Output only the lines of the entries that follow, starting at the one with "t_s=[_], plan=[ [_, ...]" and running down to the one with "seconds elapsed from", both included and unchanged.

== Supplied records ==

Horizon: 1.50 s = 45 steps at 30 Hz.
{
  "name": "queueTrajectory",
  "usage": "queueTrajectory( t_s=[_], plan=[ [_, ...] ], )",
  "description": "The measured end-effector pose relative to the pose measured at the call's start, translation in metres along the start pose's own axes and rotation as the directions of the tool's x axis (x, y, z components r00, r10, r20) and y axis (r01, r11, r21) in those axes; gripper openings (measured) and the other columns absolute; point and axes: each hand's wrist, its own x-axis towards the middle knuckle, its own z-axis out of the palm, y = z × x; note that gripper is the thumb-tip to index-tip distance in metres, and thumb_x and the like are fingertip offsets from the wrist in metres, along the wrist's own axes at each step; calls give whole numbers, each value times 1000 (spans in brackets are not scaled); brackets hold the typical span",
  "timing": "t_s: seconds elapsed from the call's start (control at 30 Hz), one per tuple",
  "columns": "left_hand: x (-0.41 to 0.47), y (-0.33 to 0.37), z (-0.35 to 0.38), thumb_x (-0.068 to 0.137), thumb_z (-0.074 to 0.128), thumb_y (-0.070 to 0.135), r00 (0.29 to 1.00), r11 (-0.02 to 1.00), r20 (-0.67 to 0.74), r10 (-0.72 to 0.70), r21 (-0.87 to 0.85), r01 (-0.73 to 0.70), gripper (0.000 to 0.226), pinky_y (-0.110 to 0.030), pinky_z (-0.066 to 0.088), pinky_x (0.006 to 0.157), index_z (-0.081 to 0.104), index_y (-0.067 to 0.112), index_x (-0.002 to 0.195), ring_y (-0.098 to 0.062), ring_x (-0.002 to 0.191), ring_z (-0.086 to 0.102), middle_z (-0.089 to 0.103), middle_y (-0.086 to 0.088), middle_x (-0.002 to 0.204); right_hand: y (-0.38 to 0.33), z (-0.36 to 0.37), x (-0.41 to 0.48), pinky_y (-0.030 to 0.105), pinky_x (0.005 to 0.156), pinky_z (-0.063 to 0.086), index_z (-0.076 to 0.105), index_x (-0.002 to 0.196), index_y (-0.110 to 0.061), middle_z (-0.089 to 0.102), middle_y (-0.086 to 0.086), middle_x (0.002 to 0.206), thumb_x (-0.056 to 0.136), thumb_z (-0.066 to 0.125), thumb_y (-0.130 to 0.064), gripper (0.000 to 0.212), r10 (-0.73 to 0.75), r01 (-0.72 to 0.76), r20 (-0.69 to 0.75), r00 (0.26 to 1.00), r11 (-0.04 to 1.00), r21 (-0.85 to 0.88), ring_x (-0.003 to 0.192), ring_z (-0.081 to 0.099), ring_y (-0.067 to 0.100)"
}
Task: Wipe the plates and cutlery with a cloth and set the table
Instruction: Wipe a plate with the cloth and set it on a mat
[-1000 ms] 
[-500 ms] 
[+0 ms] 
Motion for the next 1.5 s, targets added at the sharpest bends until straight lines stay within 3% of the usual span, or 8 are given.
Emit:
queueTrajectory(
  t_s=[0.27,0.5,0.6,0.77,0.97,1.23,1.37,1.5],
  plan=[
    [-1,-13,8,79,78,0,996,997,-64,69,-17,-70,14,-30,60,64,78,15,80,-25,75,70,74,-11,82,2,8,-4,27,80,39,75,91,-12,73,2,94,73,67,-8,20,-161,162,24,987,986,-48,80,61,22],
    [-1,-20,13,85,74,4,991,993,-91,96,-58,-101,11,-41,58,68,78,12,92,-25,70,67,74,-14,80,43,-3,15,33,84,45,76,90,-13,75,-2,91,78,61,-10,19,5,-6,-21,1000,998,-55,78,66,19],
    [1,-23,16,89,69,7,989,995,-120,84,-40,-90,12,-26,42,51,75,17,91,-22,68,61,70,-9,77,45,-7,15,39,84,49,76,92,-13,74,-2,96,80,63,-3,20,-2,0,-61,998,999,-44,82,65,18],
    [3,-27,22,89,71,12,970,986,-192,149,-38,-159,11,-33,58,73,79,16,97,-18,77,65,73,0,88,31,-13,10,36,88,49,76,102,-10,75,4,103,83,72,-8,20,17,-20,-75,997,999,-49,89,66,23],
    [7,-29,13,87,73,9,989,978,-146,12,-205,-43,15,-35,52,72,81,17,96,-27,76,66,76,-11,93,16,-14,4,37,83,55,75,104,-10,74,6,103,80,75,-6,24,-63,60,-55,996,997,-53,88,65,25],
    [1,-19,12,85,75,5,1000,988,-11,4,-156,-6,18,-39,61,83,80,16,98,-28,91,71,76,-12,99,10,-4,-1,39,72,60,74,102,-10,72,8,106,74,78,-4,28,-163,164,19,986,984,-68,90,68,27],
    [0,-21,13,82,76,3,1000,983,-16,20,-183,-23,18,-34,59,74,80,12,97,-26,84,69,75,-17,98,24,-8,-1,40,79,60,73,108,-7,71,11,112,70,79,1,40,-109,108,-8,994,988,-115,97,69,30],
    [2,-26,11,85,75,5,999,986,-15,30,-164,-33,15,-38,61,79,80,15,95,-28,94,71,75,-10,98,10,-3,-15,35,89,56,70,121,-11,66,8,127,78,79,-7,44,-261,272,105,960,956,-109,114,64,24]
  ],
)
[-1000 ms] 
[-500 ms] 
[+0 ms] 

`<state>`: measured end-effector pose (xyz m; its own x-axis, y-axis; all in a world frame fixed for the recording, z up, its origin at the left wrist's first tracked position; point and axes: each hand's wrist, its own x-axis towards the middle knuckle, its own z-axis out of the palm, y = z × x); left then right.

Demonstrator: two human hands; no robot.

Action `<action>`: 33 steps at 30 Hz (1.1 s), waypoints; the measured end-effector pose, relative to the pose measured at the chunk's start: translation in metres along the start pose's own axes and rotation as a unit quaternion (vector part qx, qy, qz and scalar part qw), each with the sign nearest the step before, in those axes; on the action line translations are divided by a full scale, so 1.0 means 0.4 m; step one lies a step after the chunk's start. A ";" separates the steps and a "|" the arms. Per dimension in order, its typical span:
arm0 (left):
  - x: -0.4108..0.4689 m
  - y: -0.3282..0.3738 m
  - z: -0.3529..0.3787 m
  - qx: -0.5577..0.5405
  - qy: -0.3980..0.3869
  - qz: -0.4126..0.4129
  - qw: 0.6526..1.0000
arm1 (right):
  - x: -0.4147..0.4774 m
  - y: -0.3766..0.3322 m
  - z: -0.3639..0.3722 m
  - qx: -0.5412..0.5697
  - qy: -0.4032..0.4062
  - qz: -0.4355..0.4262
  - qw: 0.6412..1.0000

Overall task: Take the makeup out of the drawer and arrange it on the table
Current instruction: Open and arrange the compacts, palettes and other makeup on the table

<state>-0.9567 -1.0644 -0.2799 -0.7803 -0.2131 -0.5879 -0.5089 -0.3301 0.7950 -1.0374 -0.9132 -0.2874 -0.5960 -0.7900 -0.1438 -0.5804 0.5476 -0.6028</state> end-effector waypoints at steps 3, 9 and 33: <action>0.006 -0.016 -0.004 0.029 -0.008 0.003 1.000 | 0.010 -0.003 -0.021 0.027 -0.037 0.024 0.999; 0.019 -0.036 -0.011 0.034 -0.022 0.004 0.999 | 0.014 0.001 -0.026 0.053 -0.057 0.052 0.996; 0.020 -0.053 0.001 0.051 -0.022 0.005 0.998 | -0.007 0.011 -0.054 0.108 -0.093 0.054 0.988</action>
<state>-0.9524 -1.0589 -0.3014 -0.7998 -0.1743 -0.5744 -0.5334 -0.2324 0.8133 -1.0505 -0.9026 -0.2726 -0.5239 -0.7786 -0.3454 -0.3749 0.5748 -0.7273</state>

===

• _Task output_
  "usage": "queueTrajectory( t_s=[_], plan=[ [_, ...] ], )",
  "description": "The measured end-effector pose relative to the pose measured at the call's start, translation in metres along the start pose's own axes and rotation as the directions of the tool's x axis (x, y, z components r00, r10, r20) and y axis (r01, r11, r21) in those axes; gripper openings (measured) and the other columns absolute; point and axes: each hand's wrist, its own x-axis towards the middle knuckle, its own z-axis out of the palm, y = z × x; note that gripper is the thumb-tip to index-tip distance in metres, and thumb_x and the like are fingertip offsets from the wrist in metres, along the wrist's own axes at each step; calls give whole numbers, each value times 1000 (spans in brackets are not scaled); brackets hold the typical span",
  "timing": "t_s: seconds elapsed from the call's start (control at 30 Hz), one per tuple",

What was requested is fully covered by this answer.